Laboratory testing should include at a minimum a complete blood cell count with mean corpuscular volume. When available, iron count, total iron binding capacity and vitamin B12, folic acid, calcium, phosphorous, and 25-hydroxyvitamin D (25-OH vitamin D) levels may help guide treatment.

Oral health Poor oral health (including caries, gingival disease and abscesses) is a common and often very painful co-morbid factor in the poor health of trafficked persons. Pharyngeal trauma from forced oral sex can further complicate this picture. Poor oral health can contribute to poor nutrition, chronic headaches, disturbed sleep and gastrointestinal problems.

Head injury Among the most common symptoms reported by individuals who have been trafficked are chronic headaches, with many patients describing multiple head traumas associated with loss of consciousness and relaying stories suggestive of concussion and post-concussion syndromes. With chronic headaches, the question of the need for neuro-imaging arises. If resources exist, and when history and exam suggest an intracranial process, head imaging is appropriate. However, a careful history which looks at migraine characteristics – aura, unilateral pain, nausea, photophobia, phono-phobia – and visual changes, seizure activity, loss of coordination and imbalance, as well as a thorough neurological exam are generally sufficient to rule out such significant underlying pathologies as chronic subdural haematomas.

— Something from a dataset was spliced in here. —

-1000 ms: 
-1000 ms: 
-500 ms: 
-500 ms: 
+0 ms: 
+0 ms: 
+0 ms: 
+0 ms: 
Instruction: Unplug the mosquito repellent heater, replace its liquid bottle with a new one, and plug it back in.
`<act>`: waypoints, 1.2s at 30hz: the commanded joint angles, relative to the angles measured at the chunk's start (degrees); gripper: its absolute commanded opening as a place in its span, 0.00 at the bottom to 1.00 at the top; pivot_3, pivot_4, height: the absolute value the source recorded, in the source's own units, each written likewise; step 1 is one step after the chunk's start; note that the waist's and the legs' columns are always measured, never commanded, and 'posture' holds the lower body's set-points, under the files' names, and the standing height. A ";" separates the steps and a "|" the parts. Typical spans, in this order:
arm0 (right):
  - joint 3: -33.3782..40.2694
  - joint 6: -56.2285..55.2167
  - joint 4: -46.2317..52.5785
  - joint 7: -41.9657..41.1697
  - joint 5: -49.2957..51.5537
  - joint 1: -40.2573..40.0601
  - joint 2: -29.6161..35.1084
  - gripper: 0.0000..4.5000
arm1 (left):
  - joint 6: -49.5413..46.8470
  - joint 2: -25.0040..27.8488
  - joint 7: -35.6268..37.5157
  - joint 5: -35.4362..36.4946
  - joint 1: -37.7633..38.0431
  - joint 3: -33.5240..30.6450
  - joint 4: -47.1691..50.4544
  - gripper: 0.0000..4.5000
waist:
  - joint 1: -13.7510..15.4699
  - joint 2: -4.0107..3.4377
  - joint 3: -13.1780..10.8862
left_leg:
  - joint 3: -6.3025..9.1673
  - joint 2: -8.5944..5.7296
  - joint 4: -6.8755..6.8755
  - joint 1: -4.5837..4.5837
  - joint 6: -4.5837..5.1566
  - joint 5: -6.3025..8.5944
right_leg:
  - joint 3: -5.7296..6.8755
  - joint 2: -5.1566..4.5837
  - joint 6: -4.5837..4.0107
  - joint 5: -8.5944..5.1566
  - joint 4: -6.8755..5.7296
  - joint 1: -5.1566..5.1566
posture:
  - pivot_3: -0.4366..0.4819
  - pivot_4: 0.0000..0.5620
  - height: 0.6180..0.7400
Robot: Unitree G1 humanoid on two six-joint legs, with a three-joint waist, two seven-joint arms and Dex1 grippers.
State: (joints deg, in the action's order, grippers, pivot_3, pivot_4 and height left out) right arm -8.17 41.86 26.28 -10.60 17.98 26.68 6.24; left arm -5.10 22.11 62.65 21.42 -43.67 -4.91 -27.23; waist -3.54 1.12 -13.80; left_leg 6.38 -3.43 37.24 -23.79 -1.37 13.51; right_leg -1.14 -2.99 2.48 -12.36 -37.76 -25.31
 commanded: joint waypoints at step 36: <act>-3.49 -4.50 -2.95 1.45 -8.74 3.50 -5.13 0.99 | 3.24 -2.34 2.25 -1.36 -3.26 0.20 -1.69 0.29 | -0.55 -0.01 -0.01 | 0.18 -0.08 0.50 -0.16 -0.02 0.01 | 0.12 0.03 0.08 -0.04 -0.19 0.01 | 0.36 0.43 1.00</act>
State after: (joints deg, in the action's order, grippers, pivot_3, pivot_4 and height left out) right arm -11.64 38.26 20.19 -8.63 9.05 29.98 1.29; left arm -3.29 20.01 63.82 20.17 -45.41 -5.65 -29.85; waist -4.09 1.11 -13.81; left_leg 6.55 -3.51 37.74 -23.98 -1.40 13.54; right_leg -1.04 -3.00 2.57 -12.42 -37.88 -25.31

Seizure disorders, pseudo-seizures and dissociation In addition to non-specific symptoms of headaches and dizziness, trafficked persons also report experiences of falling, passing out and not remembering things. In light of the traumatic head injuries that some patients may have experienced, a thorough history and neurological examination are crucial. Specifically, asymmetries in exam, ataxia (e.g., loss of balance or disordered gait) and proprioceptive dysfunction may indicate a serious underlying cause. More often, however, the overall neurologic examination is normal, without evidence of deficits, but the patient continues to have near-syncope or actual falling, sometimes with what appears to be seizure activity (see action sheet 12). Apparent dissociative states and pseudoseizures should first be evaluated for organic causes before assuming that these are post-traumatic reactions.


Occupational health Trafficked persons may have been exploited for labour in a variety of industries, such as garment factories, meat processing plants, construction, agriculture and domestic servitude.

• Document the types of work performed to help guide diagnosis of injuries.